The dust jacket of Apollo’s Angels, A History of Ballet by Jennifer Homans (New York: Random House, 2010) announces its coveted listing on The New York Times Book Review’s 10 Best Books of 2010. Having received wide media coverage in print and internet outlets, including The New York Times,  The Huffington Post, and the New York Review of Books,  the book’s 643 pages, including sixty-two pages of notes and bibliography, are there to wow the reader into believing the claim by the publicity department that this is the most definitive ballet history ever written.   On closer examination however, this claim seems guided more by the power of the publisher’s advertising money and a critical establishment that has come under pressure to support the publishing multi-nationals no matter how weak their products might be.

As the lengthy section of notes testifies, Jennifer Homans, former professional ballet dancer turned historian and The New Republic’s dance critic, has researched ballet’s history widely and writes about it enthusiastically.  Many sections read as entertaining stories; however, starting with the Introduction, where she contradicts her basic arguments frequently, this book could have used some strong editing.

Some will see Ms. Homans’ claim that ballet has evolved into  “this most refined, most exquisite art of ‘aristocratic etiquette, and  “the highest form of the human physique” as an arrogant display of ethnic chauvinism in its dismissal of all the other glorious court dance forms?Java, Japan, India, and Ghana to mention a few.

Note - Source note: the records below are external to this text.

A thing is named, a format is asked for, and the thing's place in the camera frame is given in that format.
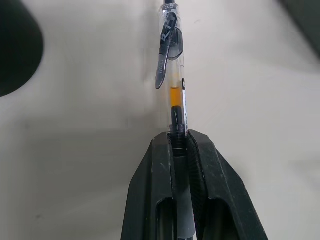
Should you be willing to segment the black cup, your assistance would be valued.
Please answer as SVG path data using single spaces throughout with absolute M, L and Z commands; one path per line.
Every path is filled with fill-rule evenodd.
M 44 53 L 44 37 L 21 0 L 0 0 L 0 97 L 25 85 Z

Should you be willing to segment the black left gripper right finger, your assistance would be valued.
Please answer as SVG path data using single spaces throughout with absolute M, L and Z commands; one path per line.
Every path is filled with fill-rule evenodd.
M 243 180 L 210 138 L 190 130 L 186 143 L 197 240 L 268 240 Z

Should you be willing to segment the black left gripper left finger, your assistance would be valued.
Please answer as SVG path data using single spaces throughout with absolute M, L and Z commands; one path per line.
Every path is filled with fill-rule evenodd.
M 120 240 L 177 240 L 175 188 L 171 142 L 162 132 L 130 181 Z

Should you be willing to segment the clear gel pen black clip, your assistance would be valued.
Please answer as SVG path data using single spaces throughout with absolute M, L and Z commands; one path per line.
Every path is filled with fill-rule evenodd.
M 167 134 L 172 146 L 175 172 L 177 240 L 193 240 L 196 230 L 187 160 L 188 114 L 184 78 L 184 42 L 179 5 L 176 0 L 163 0 L 159 15 L 161 33 L 155 87 L 165 88 L 169 106 Z

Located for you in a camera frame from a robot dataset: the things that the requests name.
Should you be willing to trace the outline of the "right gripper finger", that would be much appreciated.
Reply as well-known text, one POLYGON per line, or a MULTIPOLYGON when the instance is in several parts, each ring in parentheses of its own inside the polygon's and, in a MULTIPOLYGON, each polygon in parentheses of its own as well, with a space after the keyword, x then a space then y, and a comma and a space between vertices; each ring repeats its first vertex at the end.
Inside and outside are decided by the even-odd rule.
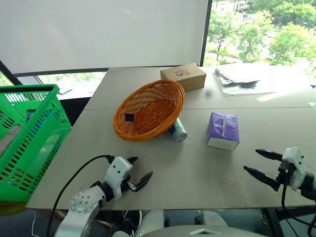
POLYGON ((254 169, 254 168, 247 167, 247 166, 244 166, 243 168, 252 177, 254 177, 256 180, 260 181, 261 183, 264 183, 264 184, 270 186, 274 190, 279 189, 279 185, 277 184, 277 181, 273 180, 272 178, 269 178, 268 176, 265 175, 265 173, 263 173, 257 169, 254 169))
POLYGON ((256 149, 255 152, 267 159, 282 161, 282 154, 280 153, 267 149, 256 149))

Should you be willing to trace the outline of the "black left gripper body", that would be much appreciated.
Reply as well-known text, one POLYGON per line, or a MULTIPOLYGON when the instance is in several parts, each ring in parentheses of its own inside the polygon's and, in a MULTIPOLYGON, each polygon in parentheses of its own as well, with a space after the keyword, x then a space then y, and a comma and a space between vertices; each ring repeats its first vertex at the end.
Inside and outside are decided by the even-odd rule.
POLYGON ((137 187, 135 184, 133 184, 130 181, 131 176, 129 174, 126 174, 123 178, 123 181, 120 185, 121 192, 127 192, 127 191, 132 191, 132 192, 137 192, 137 187))

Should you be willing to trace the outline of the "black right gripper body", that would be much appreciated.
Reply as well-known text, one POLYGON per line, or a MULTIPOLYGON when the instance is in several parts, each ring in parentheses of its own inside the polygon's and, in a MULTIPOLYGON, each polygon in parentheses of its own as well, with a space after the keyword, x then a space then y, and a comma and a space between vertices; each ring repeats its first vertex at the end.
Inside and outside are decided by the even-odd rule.
POLYGON ((290 177, 291 177, 291 164, 289 161, 283 159, 281 161, 281 164, 278 168, 278 176, 276 177, 276 183, 273 187, 274 191, 278 191, 280 186, 283 185, 284 187, 287 187, 290 177))

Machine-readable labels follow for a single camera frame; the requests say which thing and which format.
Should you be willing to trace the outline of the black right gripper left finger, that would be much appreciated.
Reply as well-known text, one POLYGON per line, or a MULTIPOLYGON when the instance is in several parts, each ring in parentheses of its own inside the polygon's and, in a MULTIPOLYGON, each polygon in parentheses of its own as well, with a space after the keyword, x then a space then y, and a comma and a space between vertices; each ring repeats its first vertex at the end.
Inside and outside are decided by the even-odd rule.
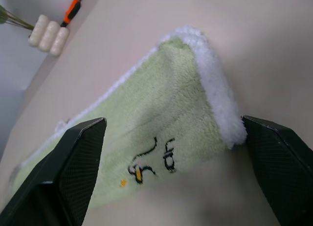
POLYGON ((101 117, 68 129, 0 213, 0 226, 82 226, 106 126, 101 117))

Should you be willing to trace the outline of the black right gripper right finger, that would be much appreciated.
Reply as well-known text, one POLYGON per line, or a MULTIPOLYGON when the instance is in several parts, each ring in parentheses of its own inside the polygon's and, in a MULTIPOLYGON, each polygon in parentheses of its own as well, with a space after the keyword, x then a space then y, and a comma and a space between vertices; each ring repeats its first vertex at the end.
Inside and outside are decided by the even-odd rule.
POLYGON ((243 116, 258 184, 281 226, 313 226, 313 150, 290 128, 243 116))

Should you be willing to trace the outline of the light green towel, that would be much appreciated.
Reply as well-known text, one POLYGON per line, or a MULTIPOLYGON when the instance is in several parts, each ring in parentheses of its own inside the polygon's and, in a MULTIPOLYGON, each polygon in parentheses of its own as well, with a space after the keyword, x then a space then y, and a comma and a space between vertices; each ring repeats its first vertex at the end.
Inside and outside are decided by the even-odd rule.
POLYGON ((177 28, 107 92, 14 169, 0 211, 65 131, 104 117, 107 128, 90 207, 111 203, 189 171, 244 143, 233 92, 206 37, 177 28))

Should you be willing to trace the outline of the cream ribbed vase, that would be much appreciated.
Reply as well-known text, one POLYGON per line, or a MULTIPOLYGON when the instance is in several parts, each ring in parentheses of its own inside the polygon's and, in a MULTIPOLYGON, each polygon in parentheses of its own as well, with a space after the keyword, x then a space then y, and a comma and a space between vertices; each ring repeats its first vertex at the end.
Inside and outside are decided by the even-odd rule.
POLYGON ((40 15, 28 38, 28 44, 57 57, 62 53, 69 34, 68 28, 61 27, 45 15, 40 15))

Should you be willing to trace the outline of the green plant stems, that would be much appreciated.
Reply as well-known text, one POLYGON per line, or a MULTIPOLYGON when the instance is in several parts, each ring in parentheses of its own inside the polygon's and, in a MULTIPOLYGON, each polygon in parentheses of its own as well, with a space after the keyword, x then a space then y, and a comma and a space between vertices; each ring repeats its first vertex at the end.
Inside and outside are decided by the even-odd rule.
POLYGON ((6 10, 2 5, 0 5, 0 24, 5 24, 5 23, 13 25, 13 26, 21 27, 27 30, 31 30, 31 31, 34 29, 34 26, 23 21, 16 15, 6 10))

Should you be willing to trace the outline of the orange and black handled tool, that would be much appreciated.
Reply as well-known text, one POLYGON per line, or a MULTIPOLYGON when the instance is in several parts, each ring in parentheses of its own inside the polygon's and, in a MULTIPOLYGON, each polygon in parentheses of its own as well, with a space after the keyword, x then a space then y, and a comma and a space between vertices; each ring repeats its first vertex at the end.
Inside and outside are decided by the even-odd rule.
POLYGON ((63 22, 61 23, 60 27, 66 27, 71 20, 75 17, 81 7, 82 0, 73 0, 69 9, 66 11, 66 14, 63 18, 63 22))

She contradicts her claim that ballet discipline is “a hard science with demonstrable physical facts “whose “laws ?corresponded to the laws of nature,”  by following it with a description of the many “differences” that evolved in various national styles of ballet? the Italians and French followed by Danes, Brits, the Soviet Russians, and the Americans trained by Balanchine. Since the early twentieth century, advances in kinesiology and sports medicine research have continued to refute there is perfection to ballet’s “hard science.”  Some movements, such as the deepest knee bends of the grand plie, were eliminated from daily technique drills by such master teachers as David Howard, because over time, they proved certain to harm most bodies more than they benefitted them. In fact ballet technique is so stressful to the skeletal and muscular structure of most bodies that most ballet dancers have to retire from performing by their thirties or forties.  Jennifer Homans retired in her twenties.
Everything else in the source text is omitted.